Ranulph Glanville
Introduction
Some years ago I wrote about (scientific) research and design: I argued that (scientific) research is a subset of design, and we should therefore not ask that design should be a subset of (scientific) research. Indeed, not only should we not ask it, it’s not possible (Glanville 1999).
In this brief piece I want to outline an argument concerning design and thinking, but not to argue it in detail. The central thesis is that design is the essential part of thinking: that is, thinking is a type of design activity. So it’s not just science and research that are design activities: to design is to be human, and vice versa! To construct this outline, I shall look at Piaget’s account of how babies learn to recognise their mothers, surely one of the primitive human acts of mentation. I use the somewhat awkward word mentation to reduce arguments about cognition and perception.

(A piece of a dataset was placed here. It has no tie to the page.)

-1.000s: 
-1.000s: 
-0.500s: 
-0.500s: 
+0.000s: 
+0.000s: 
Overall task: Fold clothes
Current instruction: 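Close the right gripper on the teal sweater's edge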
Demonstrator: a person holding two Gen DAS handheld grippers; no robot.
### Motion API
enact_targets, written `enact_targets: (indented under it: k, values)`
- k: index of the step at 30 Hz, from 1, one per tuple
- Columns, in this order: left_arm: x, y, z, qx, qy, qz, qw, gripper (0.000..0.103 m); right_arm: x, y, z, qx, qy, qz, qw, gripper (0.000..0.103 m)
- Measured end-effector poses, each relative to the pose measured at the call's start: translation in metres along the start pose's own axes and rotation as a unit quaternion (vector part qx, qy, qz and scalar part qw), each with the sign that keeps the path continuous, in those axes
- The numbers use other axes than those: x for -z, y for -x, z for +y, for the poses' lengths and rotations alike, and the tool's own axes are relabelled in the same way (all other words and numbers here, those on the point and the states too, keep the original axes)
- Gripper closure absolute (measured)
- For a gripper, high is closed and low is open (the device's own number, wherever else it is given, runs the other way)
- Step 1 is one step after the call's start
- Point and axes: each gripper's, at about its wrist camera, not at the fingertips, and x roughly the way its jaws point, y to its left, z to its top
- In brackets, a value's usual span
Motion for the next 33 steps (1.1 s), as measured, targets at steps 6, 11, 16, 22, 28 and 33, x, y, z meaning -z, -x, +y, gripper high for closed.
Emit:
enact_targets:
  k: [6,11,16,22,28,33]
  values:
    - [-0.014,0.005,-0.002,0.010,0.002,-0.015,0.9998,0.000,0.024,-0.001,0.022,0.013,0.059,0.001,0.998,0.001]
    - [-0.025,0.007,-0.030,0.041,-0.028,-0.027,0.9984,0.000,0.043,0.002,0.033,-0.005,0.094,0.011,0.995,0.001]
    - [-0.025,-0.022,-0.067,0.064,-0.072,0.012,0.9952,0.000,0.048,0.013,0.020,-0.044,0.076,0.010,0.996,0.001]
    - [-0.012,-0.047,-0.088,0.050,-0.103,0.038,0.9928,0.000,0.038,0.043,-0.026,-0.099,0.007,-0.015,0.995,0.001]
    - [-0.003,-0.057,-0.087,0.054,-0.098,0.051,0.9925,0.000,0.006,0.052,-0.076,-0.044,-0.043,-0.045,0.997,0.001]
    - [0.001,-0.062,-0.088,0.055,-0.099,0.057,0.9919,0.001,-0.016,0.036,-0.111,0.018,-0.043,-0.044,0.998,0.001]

Before I undertake this, I should say a word or two about how I wish to talk about design: what I consider to be at the heart of that activity. For me there are many tasks the designer must undertake and somehow find a satisfactory response to. These include functionality and well-made-ness. But there is one activity which is particular and central to design, the activity by which we create form (truly, this is in-form-ation) and where we seek the distinctiveness, the novelty, that is essential to what we believe we do. This activity has traditionally been associated with sketching — and doodling. (I use the word doodle precisely because it has no pretence to special status: it’s a word that removes grand purpose, downplays an activity to the everyday, to the child-like: which is exactly what I consider this activity to be — purposeless, child-like and everyday.)...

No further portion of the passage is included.